Nice. Another five bucks in the Oracle’s shallow pocket.

It’s refreshing to get a question from a guy for a change, especially one who’s wondering if a girl is interested in him. Usually it’s the other way around. Of the eight contacts I’ve had this week, half of them have been from girls wanting confirmation that a guy likes them. Those questions are always tricky, especially since my clients want one answer and one answer only. I ask them questions in order to assess the evidence: Does he go out of his way to talk to you? Do you chat with him online, and if so, who starts the conversation? Does he find ways to touch you when it’s not necessary? The problem is, the girls themselves aren’t a reliable source of information. They want the guy to like them, and so they present “evidence” to get me to confirm it, when really they’re reading too much into what the guy has done.

All of this leaves me in a tight spot. If I tell these girls what they want to hear, they may be happy temporarily, but they might blame me if the guy turns out not to be interested.
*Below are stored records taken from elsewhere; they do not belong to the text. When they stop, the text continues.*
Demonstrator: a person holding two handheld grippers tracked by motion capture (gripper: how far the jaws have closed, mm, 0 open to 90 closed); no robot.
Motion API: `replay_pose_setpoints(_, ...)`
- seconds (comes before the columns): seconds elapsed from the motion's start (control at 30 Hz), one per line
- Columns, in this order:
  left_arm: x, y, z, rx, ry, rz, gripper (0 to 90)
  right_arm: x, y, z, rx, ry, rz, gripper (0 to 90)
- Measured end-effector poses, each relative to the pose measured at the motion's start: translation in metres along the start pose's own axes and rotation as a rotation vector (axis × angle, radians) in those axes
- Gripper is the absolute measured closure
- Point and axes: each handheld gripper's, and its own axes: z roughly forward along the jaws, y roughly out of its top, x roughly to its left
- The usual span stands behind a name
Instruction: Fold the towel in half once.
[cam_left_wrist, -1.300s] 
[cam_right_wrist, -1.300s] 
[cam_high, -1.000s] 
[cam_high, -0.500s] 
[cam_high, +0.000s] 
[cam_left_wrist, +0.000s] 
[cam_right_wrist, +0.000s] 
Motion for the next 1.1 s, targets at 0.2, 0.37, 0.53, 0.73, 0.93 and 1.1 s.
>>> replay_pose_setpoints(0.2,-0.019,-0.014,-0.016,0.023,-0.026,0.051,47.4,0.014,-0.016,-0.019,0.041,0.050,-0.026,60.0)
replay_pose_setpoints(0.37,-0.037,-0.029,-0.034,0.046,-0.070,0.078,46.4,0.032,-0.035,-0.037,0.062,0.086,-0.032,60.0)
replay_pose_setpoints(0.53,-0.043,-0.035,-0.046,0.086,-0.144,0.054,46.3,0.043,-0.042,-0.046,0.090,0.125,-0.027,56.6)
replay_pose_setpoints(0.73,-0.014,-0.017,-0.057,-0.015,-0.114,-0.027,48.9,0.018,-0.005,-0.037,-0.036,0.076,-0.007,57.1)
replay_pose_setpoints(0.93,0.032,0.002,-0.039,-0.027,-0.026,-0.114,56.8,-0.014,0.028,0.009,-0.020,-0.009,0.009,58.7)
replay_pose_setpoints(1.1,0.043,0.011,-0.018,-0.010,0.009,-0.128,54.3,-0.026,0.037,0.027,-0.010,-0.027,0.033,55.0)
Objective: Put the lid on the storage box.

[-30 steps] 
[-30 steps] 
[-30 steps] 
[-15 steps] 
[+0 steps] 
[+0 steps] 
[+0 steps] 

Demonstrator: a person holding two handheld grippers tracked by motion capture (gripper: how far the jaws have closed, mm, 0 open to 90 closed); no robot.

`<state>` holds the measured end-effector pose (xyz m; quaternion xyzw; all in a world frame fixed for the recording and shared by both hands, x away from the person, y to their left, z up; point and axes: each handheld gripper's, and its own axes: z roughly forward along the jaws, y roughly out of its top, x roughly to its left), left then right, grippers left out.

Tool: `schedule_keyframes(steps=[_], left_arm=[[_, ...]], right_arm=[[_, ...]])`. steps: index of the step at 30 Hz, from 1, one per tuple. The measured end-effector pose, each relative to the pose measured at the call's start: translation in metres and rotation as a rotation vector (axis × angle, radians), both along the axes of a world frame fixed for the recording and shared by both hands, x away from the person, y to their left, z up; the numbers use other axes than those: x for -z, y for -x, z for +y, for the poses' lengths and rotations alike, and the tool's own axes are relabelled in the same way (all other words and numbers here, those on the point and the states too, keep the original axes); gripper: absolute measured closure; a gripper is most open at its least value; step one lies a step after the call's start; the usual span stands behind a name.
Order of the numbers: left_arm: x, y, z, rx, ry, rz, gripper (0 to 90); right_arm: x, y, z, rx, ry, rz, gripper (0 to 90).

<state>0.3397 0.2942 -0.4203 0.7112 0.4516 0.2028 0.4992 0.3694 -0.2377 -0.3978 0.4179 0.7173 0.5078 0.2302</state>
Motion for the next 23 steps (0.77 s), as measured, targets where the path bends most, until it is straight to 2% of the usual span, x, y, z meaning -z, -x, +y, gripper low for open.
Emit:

If I tell them that, based on the evidence, the
odds are slim that the guy’s into them, they’ll probably never call me again. Most of the time, I have enough evidence to say the odds are fifty/fifty, and then I give them further strategies to discover the answer themselves.

I move from the computer to my bed, careful to keep my music low in case there’s a
bling
signaling an instant message, or a
ping
signaling an e-mail.

I’m aware that your bedroom says a lot about you. Mine says a lot of different things. There are no major color schemes. The walls are white. I have some pictures up of me and my friends, and postcards from my sister’s travels. The top of my dresser is devoted to jewelry and makeup, most of it lying out in the open instead of neatly arranged in the organizer I got last Christmas.